Governance, Risk & Compliance Associate

San Francisco, CA
Figma is adding to our team of passionate people who are revolutionizing the world of design. We are building a browser-based design tool that looks and feels as good as a native application and has all the additional power and advantages that come from being built upon the web platform. If you’re looking to work at a dynamic company that is building the future of design tools, welcome to Figma.

As the first Governance, Risk and Compliance hire for Figma, you will be responsible for all day-to-day aspects of Figma’s lT security, governance, risk and assurance processes and will play a meaningful role in building out the company’s overall security practice. You will engage various process owners in the design, evaluation, documentation and monitoring of the appropriate security controls in our computing environment, as well as leading external audits. It is essential that you have hands-on experiences in IT assurances and operational audits, as well as prior hands on in IT experiences. You will report to the Head of Finance and Business Operations.
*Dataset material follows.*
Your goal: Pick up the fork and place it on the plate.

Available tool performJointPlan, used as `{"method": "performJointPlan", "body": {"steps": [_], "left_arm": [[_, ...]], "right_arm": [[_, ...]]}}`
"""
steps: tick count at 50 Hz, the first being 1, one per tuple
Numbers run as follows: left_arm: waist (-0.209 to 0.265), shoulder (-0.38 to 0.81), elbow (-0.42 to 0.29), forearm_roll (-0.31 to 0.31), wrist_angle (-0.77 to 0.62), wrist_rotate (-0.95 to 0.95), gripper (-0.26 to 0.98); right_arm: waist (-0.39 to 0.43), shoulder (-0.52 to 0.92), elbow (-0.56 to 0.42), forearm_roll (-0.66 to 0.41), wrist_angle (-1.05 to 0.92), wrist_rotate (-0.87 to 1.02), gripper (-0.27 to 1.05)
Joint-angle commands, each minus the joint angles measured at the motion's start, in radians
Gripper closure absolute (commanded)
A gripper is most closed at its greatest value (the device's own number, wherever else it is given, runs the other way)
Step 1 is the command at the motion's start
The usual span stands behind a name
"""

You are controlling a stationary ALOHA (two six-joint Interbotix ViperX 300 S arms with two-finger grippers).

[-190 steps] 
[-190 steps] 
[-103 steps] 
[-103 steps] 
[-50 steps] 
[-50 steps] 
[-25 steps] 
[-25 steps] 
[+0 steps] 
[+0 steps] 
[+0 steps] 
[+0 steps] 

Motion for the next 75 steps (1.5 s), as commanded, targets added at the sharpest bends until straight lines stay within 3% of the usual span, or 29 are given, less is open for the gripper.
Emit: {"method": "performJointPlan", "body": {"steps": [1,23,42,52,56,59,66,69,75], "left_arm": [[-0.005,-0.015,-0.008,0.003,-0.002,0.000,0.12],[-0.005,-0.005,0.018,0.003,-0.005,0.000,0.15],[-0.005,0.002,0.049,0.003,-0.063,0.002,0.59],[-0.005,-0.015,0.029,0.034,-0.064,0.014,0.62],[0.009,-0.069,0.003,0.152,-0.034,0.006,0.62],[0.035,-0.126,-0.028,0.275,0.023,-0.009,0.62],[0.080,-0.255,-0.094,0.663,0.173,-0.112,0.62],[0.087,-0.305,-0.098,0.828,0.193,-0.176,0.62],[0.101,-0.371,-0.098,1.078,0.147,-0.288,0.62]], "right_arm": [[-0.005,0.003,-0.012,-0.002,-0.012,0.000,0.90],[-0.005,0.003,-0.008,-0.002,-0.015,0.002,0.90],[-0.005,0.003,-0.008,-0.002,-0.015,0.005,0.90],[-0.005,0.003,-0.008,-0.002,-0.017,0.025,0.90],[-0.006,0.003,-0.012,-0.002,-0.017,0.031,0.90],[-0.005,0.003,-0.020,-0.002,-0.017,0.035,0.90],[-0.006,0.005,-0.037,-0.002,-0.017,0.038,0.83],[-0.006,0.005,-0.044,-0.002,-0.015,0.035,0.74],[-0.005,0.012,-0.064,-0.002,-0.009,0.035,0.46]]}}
    • Perform gap analysis and security risk assessments to determine if the company’s information assets are protected from internal and external threats and are aligned with regulatory requirements
    • Work cross-functionally to develop, implement, test and maintain various security processes, controls and training programs
    • Conduct internal security audits and provide technical and business recommendation to process owners to remediate all findings
    • Work with the Security team in identifying technical security gaps as reported by internal and external customers
    • Perform other IT security and assurances related tasks as assigned by management
    • Manage 3rd party vendor security assessments
    • Develop and provide training to improve the security awareness and knowledge for all employees and contractors

What we value

    • 3-5+ years in information security assurance and audit such as SOC 2 and ISO 27001
    • Hands-on experiences in cloud technologies and security
    • Knowledgeable in various IT security frameworks and best practices, such as Privacy Shield and GDPR
    • Knowledgeable in both qualitative and quantitative risk assessment methodologies
    • Excellent leadership, interpersonal, verbal and written communication, presentation, and problem solving skills
    • Ability to learn quickly and take on challenging new projects with enthusiasm
    • Strong cross-functional team program management abilities, including managing multiple assessments concurrently with different stakeholders and timelines
About Figma
Figma is the open design company founded in 2012 by Dylan Field and Evan Wallace. With our cloud-based screen design tool, teams achieve a shared understanding around design without worrying about syncing, exporting or installing software. Anyone involved in the product development process can share always up-to-date files with a link. That makes it easy to collaborate on the latest designs and prototypes and see their code attributes. 

Figma has simplified collaboration across the entire design process for thousands of companies like Microsoft, Slack and Uber; and users, including designers, developers, product managers, marketers and others. To learn more and sign up for a free account visit

At Figma we celebrate and support our differences. We know employing a team rich in diverse thoughts, experiences, and opinions allows our employees, our product and our community to flourish. Figma is an equal opportunity workplace. We are dedicated to equal employment opportunities regardless of race, color, ancestry, religion, sex, national orientation, sexual orientation, age, citizenship, marital status, disability, gender identity or Veteran status.